**About this task:**
There is one span to output from the data below: the lines starting at the line with "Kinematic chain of" and ending at the line with "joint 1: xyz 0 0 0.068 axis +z". Output it exactly, ends included, nothing more.

**Dataset:**
--------

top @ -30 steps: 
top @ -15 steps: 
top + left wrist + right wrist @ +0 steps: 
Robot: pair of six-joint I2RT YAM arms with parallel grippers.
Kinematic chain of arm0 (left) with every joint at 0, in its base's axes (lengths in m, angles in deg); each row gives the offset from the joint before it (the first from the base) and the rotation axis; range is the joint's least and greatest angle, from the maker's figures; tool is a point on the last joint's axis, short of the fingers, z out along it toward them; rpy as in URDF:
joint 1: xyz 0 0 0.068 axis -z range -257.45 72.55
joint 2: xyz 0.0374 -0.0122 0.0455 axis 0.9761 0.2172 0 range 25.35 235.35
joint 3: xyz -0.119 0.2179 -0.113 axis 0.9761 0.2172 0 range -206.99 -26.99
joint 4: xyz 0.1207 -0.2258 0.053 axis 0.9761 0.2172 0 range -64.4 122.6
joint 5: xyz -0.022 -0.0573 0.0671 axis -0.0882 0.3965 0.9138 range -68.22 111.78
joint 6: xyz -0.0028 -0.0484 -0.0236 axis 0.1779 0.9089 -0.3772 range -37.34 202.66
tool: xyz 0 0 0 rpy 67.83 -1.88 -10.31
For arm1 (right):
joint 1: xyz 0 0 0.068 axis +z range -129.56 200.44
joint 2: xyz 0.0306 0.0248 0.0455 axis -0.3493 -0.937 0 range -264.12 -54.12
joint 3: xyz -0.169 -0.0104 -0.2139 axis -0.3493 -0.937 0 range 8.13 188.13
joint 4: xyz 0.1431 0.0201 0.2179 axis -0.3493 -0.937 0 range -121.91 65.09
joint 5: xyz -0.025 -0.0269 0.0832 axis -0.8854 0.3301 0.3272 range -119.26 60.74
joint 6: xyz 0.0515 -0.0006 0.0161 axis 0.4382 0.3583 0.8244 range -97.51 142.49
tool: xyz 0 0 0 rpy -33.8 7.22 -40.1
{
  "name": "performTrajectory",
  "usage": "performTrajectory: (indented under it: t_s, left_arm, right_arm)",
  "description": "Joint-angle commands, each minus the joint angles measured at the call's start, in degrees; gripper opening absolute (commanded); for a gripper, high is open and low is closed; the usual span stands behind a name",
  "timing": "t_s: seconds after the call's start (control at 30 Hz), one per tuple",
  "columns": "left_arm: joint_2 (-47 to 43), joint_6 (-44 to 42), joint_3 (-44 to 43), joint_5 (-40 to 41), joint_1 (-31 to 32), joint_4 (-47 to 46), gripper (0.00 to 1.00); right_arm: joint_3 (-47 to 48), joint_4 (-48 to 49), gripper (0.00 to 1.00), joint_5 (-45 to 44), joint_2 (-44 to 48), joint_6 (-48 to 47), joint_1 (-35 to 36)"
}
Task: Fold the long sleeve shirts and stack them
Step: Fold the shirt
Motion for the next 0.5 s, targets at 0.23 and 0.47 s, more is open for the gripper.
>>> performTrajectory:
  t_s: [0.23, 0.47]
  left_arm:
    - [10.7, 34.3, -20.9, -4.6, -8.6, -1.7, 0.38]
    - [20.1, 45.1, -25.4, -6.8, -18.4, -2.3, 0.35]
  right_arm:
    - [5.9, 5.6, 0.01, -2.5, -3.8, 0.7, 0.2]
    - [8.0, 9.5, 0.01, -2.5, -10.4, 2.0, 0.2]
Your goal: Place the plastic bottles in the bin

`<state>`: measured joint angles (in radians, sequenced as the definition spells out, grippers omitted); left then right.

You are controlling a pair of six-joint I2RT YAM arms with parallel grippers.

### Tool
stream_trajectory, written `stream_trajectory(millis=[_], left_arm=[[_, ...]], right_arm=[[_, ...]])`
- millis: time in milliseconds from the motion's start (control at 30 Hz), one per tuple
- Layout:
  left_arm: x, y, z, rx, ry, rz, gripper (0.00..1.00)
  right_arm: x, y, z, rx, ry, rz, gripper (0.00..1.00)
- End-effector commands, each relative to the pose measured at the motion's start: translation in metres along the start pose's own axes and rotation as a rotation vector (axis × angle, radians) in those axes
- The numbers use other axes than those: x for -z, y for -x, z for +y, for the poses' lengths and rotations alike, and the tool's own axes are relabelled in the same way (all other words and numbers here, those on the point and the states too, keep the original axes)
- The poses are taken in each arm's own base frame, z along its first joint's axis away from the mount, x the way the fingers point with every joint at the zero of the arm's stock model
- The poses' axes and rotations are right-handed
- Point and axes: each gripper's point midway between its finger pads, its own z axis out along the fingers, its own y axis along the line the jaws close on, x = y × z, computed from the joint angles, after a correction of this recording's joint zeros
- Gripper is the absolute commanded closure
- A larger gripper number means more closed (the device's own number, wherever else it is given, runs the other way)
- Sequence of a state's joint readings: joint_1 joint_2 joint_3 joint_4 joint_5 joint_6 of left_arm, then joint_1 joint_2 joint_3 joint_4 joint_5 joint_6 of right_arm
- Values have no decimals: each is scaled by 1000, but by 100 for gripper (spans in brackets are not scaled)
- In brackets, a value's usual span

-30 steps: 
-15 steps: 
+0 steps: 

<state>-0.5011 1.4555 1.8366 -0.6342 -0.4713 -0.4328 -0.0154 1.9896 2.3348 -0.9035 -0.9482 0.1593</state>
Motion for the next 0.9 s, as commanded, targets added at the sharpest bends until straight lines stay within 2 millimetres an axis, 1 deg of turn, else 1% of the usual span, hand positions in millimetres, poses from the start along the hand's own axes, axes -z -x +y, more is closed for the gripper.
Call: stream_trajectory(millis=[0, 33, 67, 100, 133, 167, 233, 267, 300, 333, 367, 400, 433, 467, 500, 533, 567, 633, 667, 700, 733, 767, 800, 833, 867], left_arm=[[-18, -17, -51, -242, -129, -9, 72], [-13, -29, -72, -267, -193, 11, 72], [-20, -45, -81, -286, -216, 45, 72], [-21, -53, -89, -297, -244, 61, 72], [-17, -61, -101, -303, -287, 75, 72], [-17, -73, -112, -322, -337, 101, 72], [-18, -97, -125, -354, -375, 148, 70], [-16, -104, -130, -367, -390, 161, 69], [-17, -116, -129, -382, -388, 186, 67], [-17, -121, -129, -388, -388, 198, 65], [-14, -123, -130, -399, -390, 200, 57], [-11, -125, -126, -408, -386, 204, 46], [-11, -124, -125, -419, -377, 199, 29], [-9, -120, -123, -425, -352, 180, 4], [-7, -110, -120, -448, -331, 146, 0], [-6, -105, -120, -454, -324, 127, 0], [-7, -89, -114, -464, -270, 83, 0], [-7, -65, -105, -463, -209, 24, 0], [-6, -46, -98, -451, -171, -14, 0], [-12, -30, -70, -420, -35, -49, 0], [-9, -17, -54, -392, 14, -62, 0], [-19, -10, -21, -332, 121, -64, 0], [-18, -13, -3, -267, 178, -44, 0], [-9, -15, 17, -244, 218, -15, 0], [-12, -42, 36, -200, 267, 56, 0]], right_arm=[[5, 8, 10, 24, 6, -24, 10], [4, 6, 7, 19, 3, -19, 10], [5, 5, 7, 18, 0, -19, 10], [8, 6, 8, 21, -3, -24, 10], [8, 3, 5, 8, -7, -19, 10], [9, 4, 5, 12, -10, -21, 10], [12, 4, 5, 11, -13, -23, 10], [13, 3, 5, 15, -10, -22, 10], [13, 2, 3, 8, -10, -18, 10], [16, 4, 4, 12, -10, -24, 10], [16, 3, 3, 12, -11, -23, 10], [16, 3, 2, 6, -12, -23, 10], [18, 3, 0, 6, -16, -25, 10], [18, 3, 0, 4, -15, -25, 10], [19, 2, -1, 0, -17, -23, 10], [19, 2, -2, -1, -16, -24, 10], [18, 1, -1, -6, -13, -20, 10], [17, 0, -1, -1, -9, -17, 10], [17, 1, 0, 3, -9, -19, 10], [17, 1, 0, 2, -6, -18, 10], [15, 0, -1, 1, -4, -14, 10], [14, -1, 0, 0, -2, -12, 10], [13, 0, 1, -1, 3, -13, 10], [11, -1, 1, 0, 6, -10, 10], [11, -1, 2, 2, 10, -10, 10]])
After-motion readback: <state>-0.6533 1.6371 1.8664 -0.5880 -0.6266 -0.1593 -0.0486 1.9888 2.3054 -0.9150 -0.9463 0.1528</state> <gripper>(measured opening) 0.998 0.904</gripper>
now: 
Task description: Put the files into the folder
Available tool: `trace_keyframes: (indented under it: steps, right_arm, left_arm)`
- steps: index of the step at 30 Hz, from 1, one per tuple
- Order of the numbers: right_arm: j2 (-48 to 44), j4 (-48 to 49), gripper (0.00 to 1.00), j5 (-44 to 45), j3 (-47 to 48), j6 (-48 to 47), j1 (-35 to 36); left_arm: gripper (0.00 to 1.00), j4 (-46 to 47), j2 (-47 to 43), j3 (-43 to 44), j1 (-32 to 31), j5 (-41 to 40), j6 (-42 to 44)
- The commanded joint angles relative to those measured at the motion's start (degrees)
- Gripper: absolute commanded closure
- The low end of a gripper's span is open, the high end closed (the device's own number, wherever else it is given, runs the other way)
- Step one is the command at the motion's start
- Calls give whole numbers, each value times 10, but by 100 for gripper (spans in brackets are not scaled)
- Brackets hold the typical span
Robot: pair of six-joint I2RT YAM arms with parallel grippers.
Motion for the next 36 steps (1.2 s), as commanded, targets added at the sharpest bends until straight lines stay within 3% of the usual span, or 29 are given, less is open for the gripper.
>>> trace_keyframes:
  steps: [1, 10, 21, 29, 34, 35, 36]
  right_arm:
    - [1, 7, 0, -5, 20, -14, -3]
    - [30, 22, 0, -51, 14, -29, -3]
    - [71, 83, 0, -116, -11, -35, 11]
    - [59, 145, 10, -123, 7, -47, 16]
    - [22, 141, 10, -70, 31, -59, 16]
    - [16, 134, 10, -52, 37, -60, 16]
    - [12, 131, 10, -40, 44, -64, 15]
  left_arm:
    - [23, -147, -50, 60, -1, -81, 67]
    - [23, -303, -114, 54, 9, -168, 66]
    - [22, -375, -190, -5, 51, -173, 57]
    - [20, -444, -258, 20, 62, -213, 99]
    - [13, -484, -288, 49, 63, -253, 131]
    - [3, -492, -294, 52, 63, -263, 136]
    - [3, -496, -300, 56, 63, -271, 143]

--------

**Task response:**
Kinematic chain of arm0 (left) with every joint at 0, in its base's axes (lengths in m, angles in deg); each row gives the offset from the joint before it (the first from the base) and the rotation axis; range is the joint's least and greatest angle, from the maker's figures; tool is a point on the last joint's axis, short of the fingers, z out along it toward them; rpy as in URDF:
joint 1: xyz 0 0 0.068 axis -z range -257.45 72.55
joint 2: xyz 0.0374 -0.0122 0.0455 axis 0.9761 0.2172 0 range 25.35 235.35
joint 3: xyz -0.119 0.2179 -0.113 axis 0.9761 0.2172 0 range -206.99 -26.99
joint 4: xyz 0.1207 -0.2258 0.053 axis 0.9761 0.2172 0 range -64.4 122.6
joint 5: xyz -0.022 -0.0573 0.0671 axis -0.0882 0.3965 0.9138 range -68.22 111.78
joint 6: xyz -0.0028 -0.0484 -0.0236 axis 0.1779 0.9089 -0.3772 range -37.34 202.66
tool: xyz 0 0 0 rpy 67.83 -1.88 -10.31
For arm1 (right):
joint 1: xyz 0 0 0.068 axis +z range -129.56 200.44

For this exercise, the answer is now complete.